··· Excerpted data ···

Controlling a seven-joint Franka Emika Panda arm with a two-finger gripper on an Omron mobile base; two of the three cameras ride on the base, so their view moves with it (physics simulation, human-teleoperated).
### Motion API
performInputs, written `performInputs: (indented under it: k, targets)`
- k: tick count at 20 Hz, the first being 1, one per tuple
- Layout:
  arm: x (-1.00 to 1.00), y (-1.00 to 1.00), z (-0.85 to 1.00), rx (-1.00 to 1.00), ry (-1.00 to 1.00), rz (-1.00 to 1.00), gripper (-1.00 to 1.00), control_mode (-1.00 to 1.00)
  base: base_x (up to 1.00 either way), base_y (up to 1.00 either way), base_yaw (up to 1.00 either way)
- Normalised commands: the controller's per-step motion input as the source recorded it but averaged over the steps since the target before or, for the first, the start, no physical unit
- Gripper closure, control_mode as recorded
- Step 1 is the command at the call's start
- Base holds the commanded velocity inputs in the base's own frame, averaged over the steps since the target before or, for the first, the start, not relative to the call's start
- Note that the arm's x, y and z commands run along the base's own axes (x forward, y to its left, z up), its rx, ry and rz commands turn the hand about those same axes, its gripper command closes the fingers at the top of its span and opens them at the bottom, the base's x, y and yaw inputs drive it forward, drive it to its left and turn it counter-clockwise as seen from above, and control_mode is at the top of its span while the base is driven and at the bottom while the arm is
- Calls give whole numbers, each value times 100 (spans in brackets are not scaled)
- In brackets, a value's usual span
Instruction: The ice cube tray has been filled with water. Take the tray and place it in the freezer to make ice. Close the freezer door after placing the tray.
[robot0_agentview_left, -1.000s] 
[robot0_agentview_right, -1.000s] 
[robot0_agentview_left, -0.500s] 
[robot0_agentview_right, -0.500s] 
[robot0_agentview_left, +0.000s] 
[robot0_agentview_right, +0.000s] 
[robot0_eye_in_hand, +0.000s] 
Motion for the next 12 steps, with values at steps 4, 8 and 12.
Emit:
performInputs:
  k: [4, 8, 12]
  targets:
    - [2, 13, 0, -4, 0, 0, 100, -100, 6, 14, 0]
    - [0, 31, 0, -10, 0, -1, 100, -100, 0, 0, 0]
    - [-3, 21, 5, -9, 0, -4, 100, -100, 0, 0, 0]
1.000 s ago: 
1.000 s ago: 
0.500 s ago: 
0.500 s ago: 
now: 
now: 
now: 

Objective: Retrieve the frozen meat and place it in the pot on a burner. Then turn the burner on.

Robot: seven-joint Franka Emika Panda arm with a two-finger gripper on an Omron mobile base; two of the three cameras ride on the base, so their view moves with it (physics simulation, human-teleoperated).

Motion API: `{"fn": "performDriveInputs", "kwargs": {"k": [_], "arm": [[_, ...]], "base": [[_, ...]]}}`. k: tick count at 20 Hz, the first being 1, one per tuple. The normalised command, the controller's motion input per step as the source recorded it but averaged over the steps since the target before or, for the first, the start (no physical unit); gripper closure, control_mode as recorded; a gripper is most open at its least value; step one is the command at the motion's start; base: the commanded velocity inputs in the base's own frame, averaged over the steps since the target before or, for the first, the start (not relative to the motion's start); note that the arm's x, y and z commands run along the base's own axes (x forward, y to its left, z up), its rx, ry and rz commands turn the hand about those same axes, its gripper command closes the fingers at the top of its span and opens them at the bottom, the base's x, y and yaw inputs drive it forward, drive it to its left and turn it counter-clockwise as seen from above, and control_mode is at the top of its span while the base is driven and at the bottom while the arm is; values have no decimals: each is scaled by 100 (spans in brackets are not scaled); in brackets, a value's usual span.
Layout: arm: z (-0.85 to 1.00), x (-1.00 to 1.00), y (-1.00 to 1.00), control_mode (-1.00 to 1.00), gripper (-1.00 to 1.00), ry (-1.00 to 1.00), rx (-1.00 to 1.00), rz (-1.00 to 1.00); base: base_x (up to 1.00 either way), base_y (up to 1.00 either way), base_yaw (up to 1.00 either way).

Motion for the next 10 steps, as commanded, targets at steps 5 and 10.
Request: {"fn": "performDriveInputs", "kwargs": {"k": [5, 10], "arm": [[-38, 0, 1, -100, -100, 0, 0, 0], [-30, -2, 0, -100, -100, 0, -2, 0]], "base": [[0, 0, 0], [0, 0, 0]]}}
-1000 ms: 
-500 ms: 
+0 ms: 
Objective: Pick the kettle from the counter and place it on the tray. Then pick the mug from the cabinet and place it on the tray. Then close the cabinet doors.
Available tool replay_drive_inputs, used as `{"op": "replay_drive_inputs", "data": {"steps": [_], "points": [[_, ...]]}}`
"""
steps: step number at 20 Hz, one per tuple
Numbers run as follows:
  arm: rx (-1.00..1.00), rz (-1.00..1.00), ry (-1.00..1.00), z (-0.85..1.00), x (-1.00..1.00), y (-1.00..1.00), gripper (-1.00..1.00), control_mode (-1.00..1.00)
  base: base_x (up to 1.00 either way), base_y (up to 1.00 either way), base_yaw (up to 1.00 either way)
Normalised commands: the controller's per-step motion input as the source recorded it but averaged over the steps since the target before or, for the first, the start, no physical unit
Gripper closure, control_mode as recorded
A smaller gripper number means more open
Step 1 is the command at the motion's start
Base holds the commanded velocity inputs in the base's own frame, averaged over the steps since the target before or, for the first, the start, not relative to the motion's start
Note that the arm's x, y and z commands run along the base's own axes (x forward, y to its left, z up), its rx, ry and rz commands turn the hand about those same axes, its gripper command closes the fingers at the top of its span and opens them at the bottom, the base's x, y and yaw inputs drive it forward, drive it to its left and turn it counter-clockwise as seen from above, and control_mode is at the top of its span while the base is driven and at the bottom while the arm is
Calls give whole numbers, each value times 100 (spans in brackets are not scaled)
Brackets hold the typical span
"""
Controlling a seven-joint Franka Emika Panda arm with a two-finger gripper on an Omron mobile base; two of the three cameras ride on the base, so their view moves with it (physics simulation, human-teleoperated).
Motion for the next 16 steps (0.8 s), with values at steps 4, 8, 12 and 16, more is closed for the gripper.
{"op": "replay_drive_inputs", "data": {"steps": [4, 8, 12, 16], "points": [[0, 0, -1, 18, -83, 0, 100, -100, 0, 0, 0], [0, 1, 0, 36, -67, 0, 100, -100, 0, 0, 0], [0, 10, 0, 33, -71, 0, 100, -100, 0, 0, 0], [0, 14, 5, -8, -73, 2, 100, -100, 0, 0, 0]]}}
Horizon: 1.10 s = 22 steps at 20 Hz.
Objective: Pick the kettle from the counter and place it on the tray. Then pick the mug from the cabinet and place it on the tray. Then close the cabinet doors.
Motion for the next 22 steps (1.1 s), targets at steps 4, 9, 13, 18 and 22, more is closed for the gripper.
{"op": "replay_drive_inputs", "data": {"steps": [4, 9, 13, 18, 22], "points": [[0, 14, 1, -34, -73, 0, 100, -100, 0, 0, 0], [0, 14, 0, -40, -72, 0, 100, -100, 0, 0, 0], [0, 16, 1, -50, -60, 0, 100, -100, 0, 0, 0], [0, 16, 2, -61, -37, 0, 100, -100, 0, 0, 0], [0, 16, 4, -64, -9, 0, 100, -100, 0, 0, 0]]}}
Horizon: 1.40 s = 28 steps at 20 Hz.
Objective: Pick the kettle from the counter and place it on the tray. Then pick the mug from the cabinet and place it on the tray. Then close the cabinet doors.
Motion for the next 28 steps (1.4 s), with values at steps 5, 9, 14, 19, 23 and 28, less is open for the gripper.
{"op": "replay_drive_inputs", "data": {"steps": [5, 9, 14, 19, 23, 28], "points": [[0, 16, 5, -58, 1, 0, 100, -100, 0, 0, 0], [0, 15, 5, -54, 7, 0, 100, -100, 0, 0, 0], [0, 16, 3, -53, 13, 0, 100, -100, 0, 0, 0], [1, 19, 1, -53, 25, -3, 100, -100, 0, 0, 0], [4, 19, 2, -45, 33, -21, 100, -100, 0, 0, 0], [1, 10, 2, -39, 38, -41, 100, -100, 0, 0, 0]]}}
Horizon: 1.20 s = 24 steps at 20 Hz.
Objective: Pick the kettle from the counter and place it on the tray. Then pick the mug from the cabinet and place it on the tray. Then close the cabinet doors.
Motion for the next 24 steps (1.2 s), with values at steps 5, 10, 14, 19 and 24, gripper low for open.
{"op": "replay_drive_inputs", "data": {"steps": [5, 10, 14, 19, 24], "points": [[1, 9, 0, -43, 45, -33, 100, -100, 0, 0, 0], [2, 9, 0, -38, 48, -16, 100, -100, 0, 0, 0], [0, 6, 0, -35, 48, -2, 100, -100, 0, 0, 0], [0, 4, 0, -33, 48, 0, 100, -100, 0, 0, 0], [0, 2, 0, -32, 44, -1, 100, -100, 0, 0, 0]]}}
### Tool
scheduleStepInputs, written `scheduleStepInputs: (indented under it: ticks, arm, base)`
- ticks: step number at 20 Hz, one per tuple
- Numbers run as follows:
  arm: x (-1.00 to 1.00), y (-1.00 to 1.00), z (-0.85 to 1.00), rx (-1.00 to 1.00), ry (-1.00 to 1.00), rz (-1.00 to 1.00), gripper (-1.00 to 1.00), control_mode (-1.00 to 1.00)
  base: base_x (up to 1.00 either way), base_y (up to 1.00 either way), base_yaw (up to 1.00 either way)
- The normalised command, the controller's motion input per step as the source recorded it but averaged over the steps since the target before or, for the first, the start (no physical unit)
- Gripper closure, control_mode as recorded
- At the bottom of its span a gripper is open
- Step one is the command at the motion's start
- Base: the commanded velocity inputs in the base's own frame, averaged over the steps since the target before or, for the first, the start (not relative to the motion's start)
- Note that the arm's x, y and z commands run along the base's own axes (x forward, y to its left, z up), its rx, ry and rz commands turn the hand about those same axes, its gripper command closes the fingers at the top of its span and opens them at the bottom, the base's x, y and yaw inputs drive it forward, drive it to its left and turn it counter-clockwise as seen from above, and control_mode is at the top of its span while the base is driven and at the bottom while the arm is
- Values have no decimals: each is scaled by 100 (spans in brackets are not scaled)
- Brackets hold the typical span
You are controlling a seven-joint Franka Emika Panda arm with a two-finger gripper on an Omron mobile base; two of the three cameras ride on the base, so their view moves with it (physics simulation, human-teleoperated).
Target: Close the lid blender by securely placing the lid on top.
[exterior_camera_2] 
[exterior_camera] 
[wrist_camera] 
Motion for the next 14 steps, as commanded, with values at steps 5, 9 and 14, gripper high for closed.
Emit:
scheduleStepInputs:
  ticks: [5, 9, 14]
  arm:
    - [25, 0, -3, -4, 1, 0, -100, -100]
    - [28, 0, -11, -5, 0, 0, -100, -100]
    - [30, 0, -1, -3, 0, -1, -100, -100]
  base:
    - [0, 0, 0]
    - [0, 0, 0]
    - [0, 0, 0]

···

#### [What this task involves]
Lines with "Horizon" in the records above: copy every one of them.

#### [Result below]
Horizon: 1.10 s = 22 steps at 20 Hz.
Horizon: 1.40 s = 28 steps at 20 Hz.
Horizon: 1.20 s = 24 steps at 20 Hz.

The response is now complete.